■ **INSTRUCTIONS TO FOLLOW**
Retype exactly the lines that run from the start of the data to the line holding "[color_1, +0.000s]", including both, and only those.

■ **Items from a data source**
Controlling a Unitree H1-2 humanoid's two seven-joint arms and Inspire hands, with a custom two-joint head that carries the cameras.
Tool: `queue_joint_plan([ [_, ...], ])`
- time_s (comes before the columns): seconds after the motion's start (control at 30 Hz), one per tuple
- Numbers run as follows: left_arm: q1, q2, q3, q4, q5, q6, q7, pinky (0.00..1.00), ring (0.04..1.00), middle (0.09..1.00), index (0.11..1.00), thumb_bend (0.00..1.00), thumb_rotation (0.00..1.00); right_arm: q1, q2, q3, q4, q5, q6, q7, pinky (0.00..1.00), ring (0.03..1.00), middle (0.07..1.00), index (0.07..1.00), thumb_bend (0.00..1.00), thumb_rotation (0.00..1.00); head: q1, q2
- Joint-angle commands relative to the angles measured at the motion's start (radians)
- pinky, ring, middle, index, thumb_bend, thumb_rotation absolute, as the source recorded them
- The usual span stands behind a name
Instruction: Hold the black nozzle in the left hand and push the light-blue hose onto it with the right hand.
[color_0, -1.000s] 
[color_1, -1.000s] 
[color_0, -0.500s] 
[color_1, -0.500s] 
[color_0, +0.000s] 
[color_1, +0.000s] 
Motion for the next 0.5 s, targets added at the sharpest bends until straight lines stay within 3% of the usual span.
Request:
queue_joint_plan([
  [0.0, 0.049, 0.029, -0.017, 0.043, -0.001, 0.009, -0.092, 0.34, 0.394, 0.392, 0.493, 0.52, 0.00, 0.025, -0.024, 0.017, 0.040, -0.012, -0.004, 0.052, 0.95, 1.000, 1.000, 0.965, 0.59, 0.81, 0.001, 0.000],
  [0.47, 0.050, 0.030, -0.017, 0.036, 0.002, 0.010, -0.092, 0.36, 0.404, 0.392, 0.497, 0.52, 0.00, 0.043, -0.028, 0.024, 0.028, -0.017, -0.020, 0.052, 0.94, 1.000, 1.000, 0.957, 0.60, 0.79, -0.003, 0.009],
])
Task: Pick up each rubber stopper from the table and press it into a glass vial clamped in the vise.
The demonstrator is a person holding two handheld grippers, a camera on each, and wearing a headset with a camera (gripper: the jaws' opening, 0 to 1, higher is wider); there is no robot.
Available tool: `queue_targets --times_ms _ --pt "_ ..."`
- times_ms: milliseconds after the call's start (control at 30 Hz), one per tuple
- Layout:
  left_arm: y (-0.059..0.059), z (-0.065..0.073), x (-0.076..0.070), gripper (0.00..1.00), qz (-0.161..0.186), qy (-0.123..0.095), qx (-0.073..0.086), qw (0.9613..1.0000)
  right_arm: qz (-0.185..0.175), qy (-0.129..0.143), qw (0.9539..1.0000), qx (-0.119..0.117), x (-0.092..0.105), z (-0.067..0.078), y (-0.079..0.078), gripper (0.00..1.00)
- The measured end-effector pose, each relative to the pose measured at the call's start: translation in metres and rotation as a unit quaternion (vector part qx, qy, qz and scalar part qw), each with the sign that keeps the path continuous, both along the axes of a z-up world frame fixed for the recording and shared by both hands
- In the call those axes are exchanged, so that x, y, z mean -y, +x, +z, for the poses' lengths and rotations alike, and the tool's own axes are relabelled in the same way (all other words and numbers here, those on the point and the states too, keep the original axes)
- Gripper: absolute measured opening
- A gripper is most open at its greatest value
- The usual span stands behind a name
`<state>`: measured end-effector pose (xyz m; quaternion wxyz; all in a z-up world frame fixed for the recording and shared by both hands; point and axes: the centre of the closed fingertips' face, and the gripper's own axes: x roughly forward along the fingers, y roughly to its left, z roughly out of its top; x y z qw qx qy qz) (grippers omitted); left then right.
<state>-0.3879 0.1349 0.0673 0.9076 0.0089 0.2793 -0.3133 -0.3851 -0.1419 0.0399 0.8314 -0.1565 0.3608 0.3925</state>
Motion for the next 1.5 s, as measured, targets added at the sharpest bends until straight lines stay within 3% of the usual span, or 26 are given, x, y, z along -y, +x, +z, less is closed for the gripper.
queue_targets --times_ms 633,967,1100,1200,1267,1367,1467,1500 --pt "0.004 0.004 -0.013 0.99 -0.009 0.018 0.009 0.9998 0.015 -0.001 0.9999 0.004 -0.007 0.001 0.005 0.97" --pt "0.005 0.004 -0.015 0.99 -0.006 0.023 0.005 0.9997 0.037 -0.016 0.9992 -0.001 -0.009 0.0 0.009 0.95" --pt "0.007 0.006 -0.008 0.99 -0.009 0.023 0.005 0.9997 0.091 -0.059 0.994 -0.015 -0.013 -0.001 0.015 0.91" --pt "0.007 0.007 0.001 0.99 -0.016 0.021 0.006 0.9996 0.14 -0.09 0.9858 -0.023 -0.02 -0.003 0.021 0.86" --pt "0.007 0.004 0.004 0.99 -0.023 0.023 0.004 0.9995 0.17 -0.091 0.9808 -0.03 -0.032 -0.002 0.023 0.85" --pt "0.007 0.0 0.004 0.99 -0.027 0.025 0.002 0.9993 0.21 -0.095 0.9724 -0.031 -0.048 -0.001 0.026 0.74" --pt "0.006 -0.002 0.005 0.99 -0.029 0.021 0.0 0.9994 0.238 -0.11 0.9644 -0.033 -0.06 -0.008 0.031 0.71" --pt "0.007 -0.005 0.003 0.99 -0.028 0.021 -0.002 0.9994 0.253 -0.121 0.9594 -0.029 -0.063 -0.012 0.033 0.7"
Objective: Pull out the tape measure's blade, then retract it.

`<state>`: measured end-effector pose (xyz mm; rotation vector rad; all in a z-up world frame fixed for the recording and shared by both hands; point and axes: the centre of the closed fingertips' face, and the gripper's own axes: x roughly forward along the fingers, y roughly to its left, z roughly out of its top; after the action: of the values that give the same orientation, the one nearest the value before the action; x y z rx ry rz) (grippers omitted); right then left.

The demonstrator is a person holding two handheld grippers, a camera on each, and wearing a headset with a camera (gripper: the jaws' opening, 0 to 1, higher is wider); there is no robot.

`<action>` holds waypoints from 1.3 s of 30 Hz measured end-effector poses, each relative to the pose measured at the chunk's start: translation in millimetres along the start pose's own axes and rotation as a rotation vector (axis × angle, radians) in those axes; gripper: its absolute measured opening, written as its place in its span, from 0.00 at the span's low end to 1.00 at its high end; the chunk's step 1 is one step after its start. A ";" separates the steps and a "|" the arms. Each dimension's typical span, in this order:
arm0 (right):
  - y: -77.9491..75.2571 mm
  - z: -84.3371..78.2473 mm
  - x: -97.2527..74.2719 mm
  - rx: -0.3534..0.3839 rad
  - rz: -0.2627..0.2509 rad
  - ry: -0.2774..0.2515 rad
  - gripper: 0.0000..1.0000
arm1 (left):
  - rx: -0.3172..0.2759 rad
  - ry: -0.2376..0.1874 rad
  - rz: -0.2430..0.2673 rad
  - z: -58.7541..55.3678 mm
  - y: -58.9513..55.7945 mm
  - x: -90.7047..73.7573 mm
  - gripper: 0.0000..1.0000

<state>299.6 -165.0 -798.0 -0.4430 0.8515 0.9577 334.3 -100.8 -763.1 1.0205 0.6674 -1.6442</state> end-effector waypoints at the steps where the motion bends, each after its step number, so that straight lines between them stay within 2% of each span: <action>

■ **EXERCISE ANSWER**
Controlling a Unitree H1-2 humanoid's two seven-joint arms and Inspire hands, with a custom two-joint head that carries the cameras.
Tool: `queue_joint_plan([ [_, ...], ])`
- time_s (comes before the columns): seconds after the motion's start (control at 30 Hz), one per tuple
- Numbers run as follows: left_arm: q1, q2, q3, q4, q5, q6, q7, pinky (0.00..1.00), ring (0.04..1.00), middle (0.09..1.00), index (0.11..1.00), thumb_bend (0.00..1.00), thumb_rotation (0.00..1.00); right_arm: q1, q2, q3, q4, q5, q6, q7, pinky (0.00..1.00), ring (0.03..1.00), middle (0.07..1.00), index (0.07..1.00), thumb_bend (0.00..1.00), thumb_rotation (0.00..1.00); head: q1, q2
- Joint-angle commands relative to the angles measured at the motion's start (radians)
- pinky, ring, middle, index, thumb_bend, thumb_rotation absolute, as the source recorded them
- The usual span stands behind a name
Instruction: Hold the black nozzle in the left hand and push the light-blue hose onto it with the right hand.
[color_0, -1.000s] 
[color_1, -1.000s] 
[color_0, -0.500s] 
[color_1, -0.500s] 
[color_0, +0.000s] 
[color_1, +0.000s] 

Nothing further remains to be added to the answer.